Mais dans les rapports individuels avec les puissants de la Terre, il n’avait rien d’un prêcheur. Je soupçonne qu’il doutait que la force d’un argument n’ait jamais à elle seule fait changer d’avis un puissant. Sa méthode était plus intuitive. Avec le président George Walker Bush, je l’ai vu tenter d’insinuer le doute par les questions qu’il posait plus que par les arguments qu’il avançait. Ayant réussi à établir des rapports de confiance avec la plupart des dirigeants internationaux, il pouvait ainsi, sans trahir le secret de conversations privées, peser, à la marge, sur le cours des événements.
Il a connu de près les horreurs du monde, d’abord comme secrétaire général adjoint aux opérations de maintien de la paix, avec le génocide rwandais de 1994 et, l’année suivante avec le massacre de Srebrenica, en Bosnie-Herzégovine. Devenu secrétaire général, il eut le courage d’ouvrir les archives de l’ONU, afin que les générations futures apprennent de deux rapports sans complaisance comment empêcher que de tels tragédies ne se répètent pas. Il vécut aussi le désastre de la guerre d’Irak déclenchée en 2003.
Il n’avait pas l’imagination du mal, et il lui est arrivé de sous-estimer la bêtise et la méchanceté humaine. Quand l’attentat de Bagdad, il y a tout juste quinze ans, tua quelques-uns des meilleurs de l’ONU, y compris son ami Sergio de Mello, aucun de nous n’avait pressenti le danger. On le lui a reproché. On était dans une autre époque, où l’on croyait encore fermement que demain serait meilleur qu’aujourd’hui.
Le monde avait cependant commencé de changer, et la période de confiance de l’immédiat après-guerre froide touchait à sa fin. En 2012, je fus de nouveau à ses côtés, quand il tenta de mettre fin au conflit syrien. Sa démarche était la même que celle qu’il avait eue quand il était secrétaire général : commencer par les grandes puissances, en tentant de trouver entre les États-Unis et la Russie un accord qui permettrait de contenir les rivalités régionales entre la Turquie, l’Iran, l’Arabie saoudite. Ce n’était plus possible, et sur le terrain, la violence terroriste compliquait encore les calculs politiques. Il dut démissionner au bout de six mois.
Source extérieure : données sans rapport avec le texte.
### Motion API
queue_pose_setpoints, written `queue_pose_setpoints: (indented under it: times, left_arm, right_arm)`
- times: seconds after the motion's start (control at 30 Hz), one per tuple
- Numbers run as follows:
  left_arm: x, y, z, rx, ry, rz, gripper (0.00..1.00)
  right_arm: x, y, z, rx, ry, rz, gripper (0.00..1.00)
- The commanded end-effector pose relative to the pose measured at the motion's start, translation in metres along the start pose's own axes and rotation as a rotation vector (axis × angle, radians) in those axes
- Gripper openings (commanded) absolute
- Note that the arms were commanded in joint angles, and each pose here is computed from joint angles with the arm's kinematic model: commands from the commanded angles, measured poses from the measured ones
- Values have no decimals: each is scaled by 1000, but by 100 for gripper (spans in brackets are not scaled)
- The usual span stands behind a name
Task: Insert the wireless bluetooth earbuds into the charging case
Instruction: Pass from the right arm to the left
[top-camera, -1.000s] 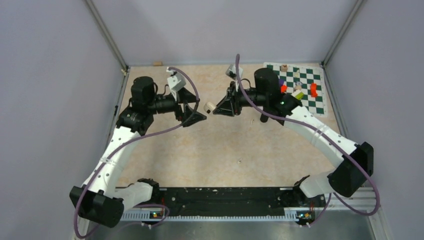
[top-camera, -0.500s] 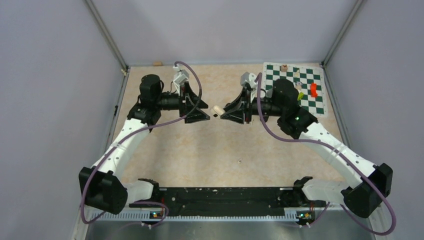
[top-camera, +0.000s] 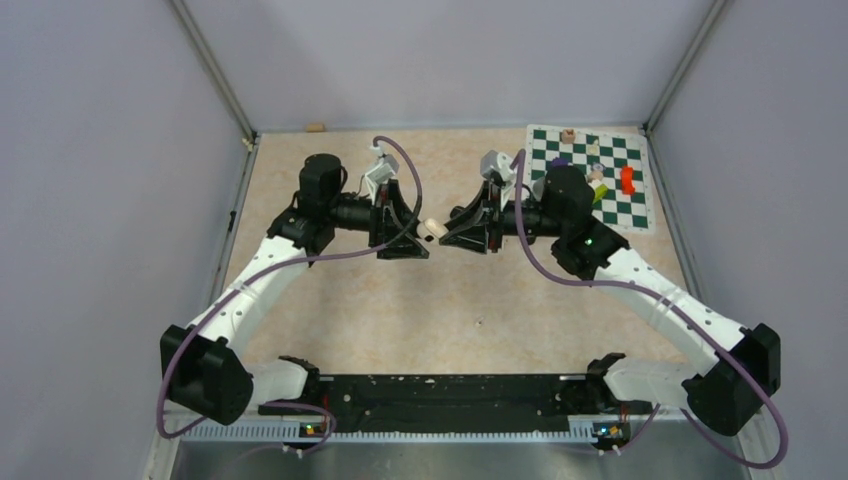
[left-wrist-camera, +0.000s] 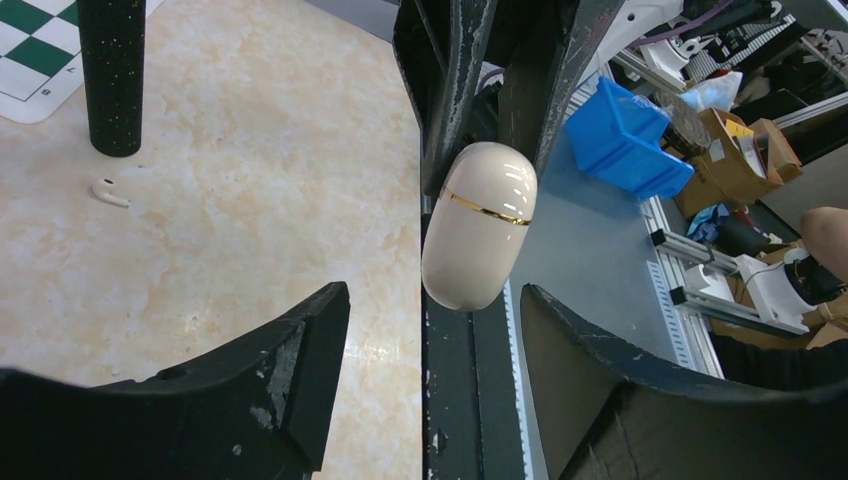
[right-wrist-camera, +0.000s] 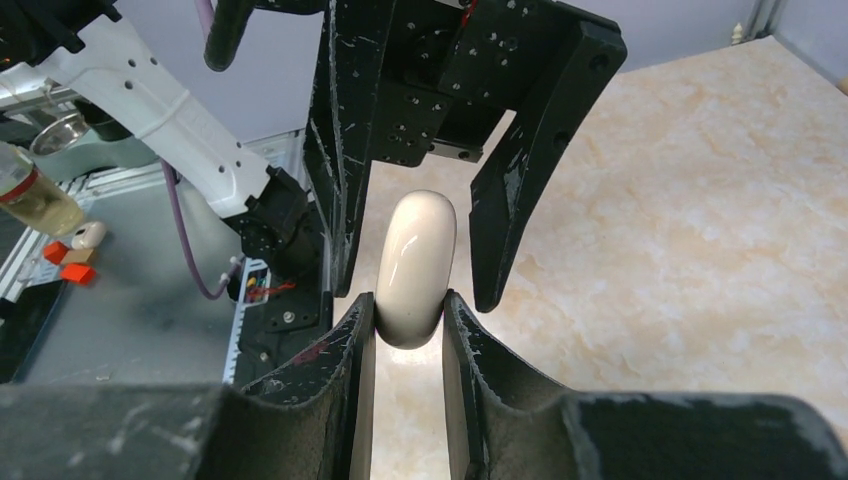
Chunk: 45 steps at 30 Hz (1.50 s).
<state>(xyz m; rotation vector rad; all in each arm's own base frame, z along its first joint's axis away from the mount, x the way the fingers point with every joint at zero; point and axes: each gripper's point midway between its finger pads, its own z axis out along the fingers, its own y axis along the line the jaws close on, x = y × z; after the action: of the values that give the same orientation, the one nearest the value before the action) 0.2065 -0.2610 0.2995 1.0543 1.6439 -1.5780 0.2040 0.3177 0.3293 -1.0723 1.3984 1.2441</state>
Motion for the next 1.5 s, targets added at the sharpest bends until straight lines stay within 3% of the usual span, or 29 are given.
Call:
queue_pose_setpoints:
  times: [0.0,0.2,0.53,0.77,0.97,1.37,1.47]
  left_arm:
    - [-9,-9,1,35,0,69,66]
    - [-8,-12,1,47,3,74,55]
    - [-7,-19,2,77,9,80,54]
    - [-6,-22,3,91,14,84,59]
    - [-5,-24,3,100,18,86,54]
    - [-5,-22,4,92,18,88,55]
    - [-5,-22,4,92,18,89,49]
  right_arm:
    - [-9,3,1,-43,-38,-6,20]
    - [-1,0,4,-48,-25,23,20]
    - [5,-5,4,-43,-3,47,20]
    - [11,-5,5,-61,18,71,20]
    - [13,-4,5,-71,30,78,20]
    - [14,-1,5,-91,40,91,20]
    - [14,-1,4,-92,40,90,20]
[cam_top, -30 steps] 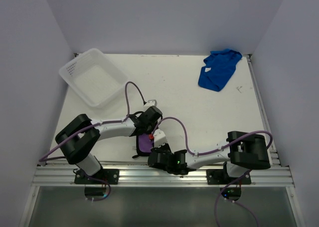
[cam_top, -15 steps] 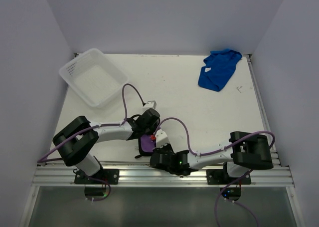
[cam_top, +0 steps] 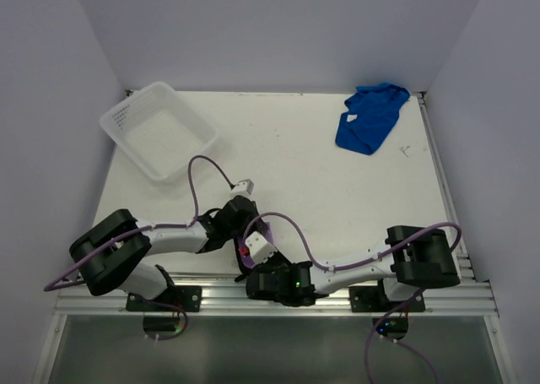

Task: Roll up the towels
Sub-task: Roll the towel

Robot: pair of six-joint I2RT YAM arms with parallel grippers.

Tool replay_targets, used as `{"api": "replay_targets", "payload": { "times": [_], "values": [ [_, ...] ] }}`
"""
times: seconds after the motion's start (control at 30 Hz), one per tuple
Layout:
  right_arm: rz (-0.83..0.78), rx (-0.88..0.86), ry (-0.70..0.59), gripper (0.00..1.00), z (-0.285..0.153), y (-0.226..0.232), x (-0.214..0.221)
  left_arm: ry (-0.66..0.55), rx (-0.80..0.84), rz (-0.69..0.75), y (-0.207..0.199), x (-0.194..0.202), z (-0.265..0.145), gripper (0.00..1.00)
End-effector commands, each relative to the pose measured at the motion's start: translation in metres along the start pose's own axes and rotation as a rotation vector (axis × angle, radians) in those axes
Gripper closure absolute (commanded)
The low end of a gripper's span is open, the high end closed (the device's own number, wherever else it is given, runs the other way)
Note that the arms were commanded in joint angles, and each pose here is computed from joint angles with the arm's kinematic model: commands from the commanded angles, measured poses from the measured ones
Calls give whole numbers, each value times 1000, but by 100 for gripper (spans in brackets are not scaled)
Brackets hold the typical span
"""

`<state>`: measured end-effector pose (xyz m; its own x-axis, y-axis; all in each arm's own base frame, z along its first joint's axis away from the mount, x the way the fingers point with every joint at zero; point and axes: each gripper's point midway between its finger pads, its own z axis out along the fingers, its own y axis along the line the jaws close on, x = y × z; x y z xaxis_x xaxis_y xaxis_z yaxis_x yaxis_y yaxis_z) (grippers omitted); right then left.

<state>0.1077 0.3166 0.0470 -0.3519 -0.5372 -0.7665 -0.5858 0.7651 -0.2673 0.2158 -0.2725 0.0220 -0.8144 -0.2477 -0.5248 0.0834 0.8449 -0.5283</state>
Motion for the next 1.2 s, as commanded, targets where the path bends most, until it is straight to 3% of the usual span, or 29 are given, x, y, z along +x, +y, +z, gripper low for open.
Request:
{"api": "replay_targets", "payload": {
  "times": [0.0, 0.2, 0.4, 0.67, 0.7, 0.73, 0.77, 0.83, 0.97, 1.17],
  "values": [
    [-181, -8, -7, 100, -19, 22, -7, -77, -101, -7, 33, -16, -1, 100],
    [-462, 112, 12, 100, -22, 31, -1, -159, -10, -73, 33, -35, -18, 100],
    [-603, 145, 25, 100, -20, 40, 3, -210, 18, -77, 41, -54, -32, 100],
    [-794, 191, 43, 100, -23, 47, 9, -206, 47, -73, 38, -52, -39, 100],
    [-807, 195, 47, 100, -24, 46, 11, -194, 49, -65, 37, -51, -40, 98],
    [-824, 205, 57, 100, -23, 43, 13, -187, 49, -64, 35, -52, -41, 90],
    [-837, 209, 61, 100, -23, 43, 15, -192, 59, -59, 27, -59, -42, 66],
    [-856, 217, 68, 100, -23, 42, 15, -153, 47, -27, 24, -57, -43, 51],
    [-880, 224, 64, 100, -22, 45, 14, -118, 34, 6, 13, -66, -48, 44],
    [-880, 222, 59, 100, -19, 50, 14, -56, 37, 48, 2, -66, -57, 42]
  ]
}}
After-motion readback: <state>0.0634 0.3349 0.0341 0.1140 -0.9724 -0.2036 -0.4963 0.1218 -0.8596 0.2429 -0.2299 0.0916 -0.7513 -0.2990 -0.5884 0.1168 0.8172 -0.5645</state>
On était entré dans un monde où la géopolitique revenait, plus proche de Metternich que d’Emmanuel Kant, et où la violence des passions l’emportait sur les constructions de la raison.
Kofi Annan, fidèle à lui-même, n’abandonna pas, toujours prêt à se faufiler dans les interstices que la géopolitique laissait à l’action d’hommes de bonne volonté mobilisant les énergies pour l’agriculture africaine, tentant d’arrêter la violence au Myanmar [ex-Birmanie], aidant au règlement du conflit en Colombie.
Toute sa vie, plutôt que d’élever le ton pour se faire entendre, il a tenté, de sa voix douce ; d’obliger les violents et les criards à baisser le leur. Le monde a plus que jamais besoin de femmes et d’hommes comme lui.
Par Jean-Marie Guéhenno, diplomate, ancien secrétaire général adjoint au département des opérations de maintien de la paix de l’ONU (2000-2008). Il a par ailleurs dirigé l’ONG International Crisis Group de 2014 à 2017.